Chemie investiert in die Zukunft

Maartje van Caspel - iStockphoto. com

Sozialpartner präsentieren Ausbildungszahlen für 2011

Einen positiven Trend zeigen die aktuell vorgelegten Ausbildungszahlen der rheinland-pfälzischen Chemie, die heute veröffentlicht wurden. Insgesamt boten die Unternehmen 1.463 Ausbildungsplätze neu an. Das sind 5 Prozent mehr als im Vorjahr.

 

Die Vertreter des Arbeitgeberverbandes Chemie Rheinland-Pfalz (AGV) und der Industriegewerkschaft Bergbau Chemie Energie (IG BCE) präsentierten am 23. November 2011 am „Runden Tisch für Arbeitsmarktfragen“ in Bad Dürkheim die jüngsten Zahlen zur Ausbildung.

 

„Das sehr gute Ergebnis zeigt, dass der Tarifvertrag „Zukunft durch Ausbildung“ ernst genommen wird.
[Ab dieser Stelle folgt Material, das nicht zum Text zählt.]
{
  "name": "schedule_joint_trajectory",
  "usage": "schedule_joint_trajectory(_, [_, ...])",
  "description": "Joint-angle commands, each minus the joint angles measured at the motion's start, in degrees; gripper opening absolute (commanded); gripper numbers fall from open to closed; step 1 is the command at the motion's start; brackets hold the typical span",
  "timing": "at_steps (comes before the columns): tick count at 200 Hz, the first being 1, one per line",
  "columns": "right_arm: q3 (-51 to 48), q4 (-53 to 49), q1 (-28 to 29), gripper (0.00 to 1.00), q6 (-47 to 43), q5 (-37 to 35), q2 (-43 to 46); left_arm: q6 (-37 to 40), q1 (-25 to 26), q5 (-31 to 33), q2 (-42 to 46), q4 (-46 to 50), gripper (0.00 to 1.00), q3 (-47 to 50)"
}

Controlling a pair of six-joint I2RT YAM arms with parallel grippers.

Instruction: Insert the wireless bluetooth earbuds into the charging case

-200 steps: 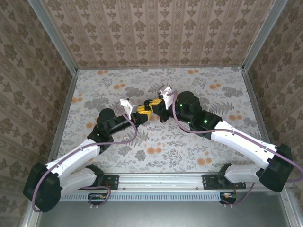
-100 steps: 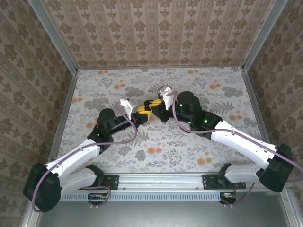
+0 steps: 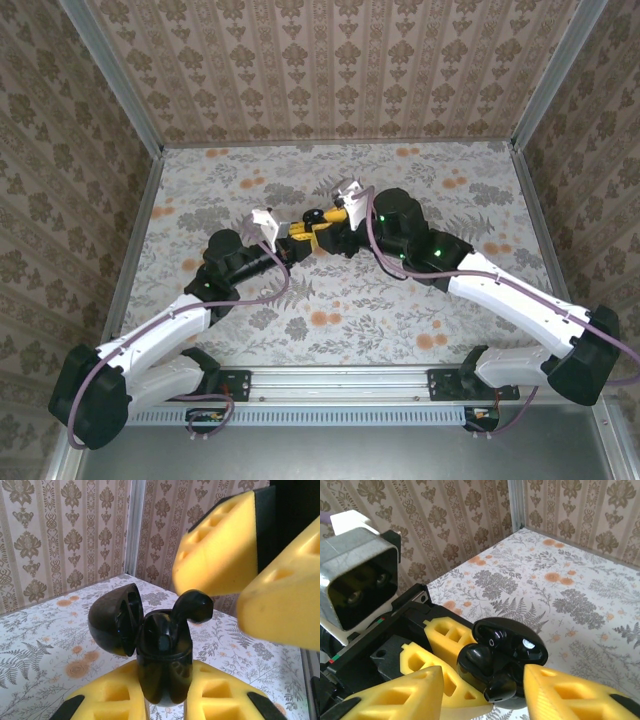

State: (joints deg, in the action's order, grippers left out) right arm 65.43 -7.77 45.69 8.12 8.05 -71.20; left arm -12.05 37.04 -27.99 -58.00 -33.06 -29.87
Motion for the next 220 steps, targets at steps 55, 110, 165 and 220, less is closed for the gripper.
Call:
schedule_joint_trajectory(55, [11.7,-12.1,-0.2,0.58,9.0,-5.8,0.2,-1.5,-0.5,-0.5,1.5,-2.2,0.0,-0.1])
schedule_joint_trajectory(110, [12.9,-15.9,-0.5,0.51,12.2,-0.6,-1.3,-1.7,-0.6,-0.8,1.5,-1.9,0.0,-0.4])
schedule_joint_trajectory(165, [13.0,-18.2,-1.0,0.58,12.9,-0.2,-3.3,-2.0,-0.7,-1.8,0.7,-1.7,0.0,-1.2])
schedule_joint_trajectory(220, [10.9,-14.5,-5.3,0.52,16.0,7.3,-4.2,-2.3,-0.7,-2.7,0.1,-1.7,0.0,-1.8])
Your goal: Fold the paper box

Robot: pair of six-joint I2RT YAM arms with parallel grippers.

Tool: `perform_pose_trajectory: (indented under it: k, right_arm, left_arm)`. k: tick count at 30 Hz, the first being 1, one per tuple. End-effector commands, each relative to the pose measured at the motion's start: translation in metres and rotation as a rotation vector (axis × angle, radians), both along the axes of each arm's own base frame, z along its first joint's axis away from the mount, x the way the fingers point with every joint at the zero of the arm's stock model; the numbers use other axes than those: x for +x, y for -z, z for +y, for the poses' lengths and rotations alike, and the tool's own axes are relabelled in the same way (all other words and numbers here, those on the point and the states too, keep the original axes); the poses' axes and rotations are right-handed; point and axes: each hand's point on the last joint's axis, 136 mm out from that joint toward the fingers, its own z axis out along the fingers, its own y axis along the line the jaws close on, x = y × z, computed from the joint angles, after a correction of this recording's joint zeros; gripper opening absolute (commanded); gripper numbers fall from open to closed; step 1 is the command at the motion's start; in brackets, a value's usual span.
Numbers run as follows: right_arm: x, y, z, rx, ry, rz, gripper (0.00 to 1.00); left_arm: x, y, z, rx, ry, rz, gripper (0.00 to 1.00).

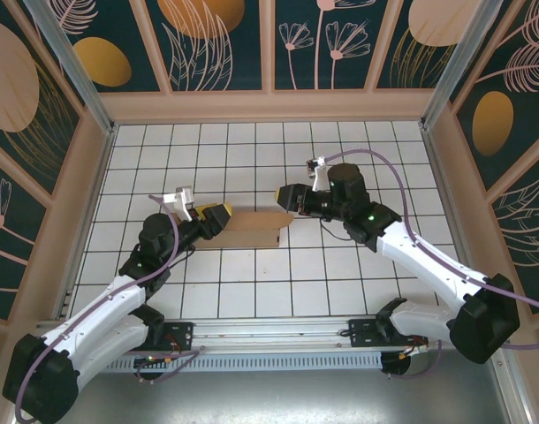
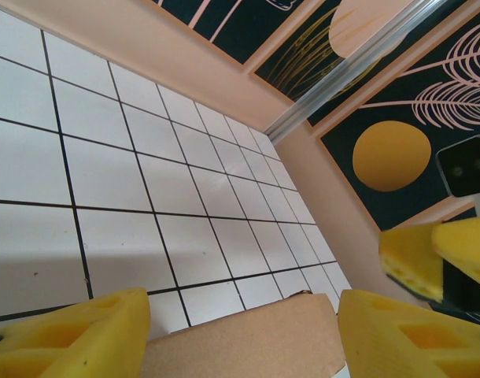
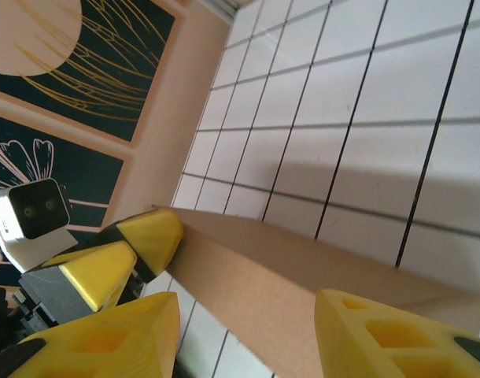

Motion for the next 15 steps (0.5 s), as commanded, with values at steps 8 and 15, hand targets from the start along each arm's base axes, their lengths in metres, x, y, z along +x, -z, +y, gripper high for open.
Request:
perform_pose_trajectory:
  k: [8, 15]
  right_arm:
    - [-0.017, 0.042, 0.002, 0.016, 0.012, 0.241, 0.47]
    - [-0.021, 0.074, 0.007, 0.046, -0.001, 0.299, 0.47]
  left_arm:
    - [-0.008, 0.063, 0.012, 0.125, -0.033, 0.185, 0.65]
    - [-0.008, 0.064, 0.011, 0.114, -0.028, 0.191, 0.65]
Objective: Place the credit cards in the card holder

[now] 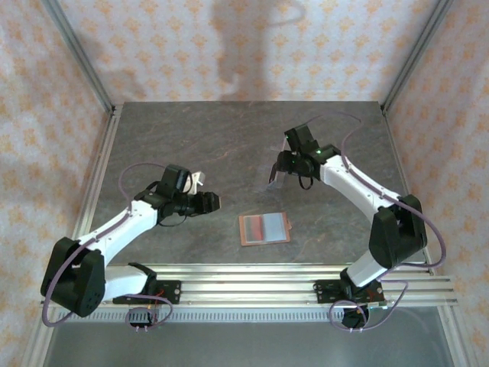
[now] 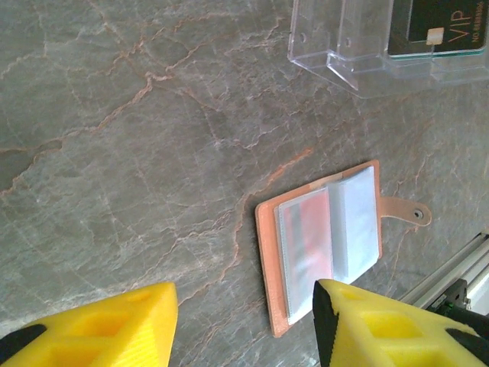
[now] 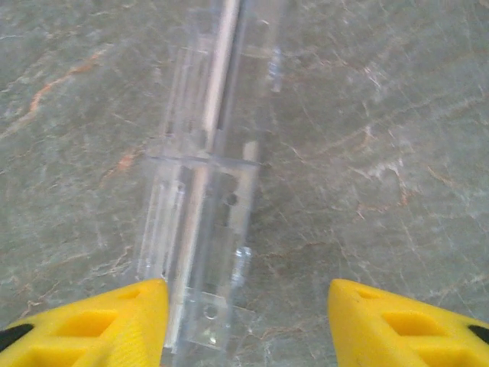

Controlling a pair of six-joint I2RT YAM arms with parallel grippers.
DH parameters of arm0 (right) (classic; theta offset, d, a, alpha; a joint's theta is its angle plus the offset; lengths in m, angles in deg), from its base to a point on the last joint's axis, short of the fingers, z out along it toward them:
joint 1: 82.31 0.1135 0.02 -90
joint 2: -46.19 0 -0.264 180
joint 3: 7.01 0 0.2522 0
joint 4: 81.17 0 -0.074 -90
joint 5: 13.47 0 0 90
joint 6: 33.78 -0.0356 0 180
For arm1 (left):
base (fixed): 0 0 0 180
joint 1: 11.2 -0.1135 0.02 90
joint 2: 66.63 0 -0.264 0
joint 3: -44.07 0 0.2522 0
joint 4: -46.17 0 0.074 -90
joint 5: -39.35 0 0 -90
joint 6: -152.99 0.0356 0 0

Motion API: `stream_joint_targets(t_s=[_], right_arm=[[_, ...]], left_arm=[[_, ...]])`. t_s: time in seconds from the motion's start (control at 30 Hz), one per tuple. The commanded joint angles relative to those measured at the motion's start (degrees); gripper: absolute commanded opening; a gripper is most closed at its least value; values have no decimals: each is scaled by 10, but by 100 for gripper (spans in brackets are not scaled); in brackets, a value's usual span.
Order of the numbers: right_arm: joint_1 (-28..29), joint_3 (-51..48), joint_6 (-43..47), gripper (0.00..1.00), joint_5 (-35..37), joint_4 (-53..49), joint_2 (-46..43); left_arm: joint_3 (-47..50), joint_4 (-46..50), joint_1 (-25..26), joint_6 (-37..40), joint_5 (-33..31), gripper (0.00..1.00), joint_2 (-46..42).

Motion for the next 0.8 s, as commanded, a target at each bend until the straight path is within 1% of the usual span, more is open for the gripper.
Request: stream_joint_targets(t_s=[0.0, 0.03, 0.1, 0.13, 0.17, 0.27, 0.33, 0.4, 0.47, 0.6, 0.63, 0.7, 0.77], right_arm=[[24, 29, 20, 64, 15, -57, 39], [28, 40, 10, 68, 33, -68, 51], [31, 58, -2, 71, 60, -84, 72], [35, 63, -4, 76, 76, -88, 79], [38, 68, -5, 78, 88, -93, 85], [42, 81, -5, 78, 98, -104, 107], [42, 88, 0, 78, 107, -112, 120], [42, 91, 4, 76, 125, -121, 128], [42, 92, 7, 73, 136, -125, 126], [42, 101, 21, 62, 140, -131, 118], [42, 104, 24, 60, 144, -134, 117], [42, 112, 29, 56, 152, -144, 117], [42, 118, 34, 53, 153, -151, 117]], left_arm=[[11, -38, -3, -32, -10, 51, -14], [11, -39, -3, -35, -9, 51, -17], [21, -55, -3, -41, -13, 51, -23], [24, -62, -3, -42, -13, 51, -22], [23, -62, -3, -41, -11, 51, -19], [11, -40, -3, -30, 7, 51, -7], [21, -55, -3, -35, 6, 51, -7], [29, -71, -3, -39, 8, 51, -3], [22, -59, -3, -34, 17, 51, 3], [37, -76, -3, -38, 11, 51, -2], [35, -74, -3, -33, 13, 51, 1], [17, -36, -3, -13, 14, 50, 8], [13, -24, -3, -9, 11, 51, 7]])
Die Jugend braucht berufliche Perspektiven und die Unternehmen brauchen gut ausgebildete Fachkräfte. Diese Anforderungen werden durch den Tarifvertrag in der Chemie erfüllt“, so Ralf Sikorski, Landesbezirksleiter der IG BCE in Rheinland-Pfalz/Saarland.

 

„Das Angebotswachstum um 70 zusätzliche Ausbildungsplätze ist vor allem den Anstrengungen des Mittelstandes zu verdanken. Es zeigt, dass die Betriebe verstärkt in den Nachwuchs und damit in die eigene Zukunft investieren“, ergänzt Bernd Vogler, Hauptgeschäftsführer des AGV.

 

Von den angebotenen Ausbildungsplätzen entfallen 1.205 auf die klassische Ausbildung, 124 auf das Duale Studium und 134 auf Fördermaßnahmen, wie zum Beispiel Startplus. Besonders beim Dualen Studium ist seit 2004 ein kontinuierlicher Anstieg der Zahlen festzustellen.

 

Auch in diesem Jahr haben die Unternehmen mit ihrem Angebot die tarifvertraglichen Forderungen deutlich überschritten. Der seit 2003 bestehende Tarifvertrag „Zukunft durch Ausbildung“ verpflichtet die Unternehmen pro Jahr mindestens 1.422 Ausbildungsplätze zur Verfügung zu stellen.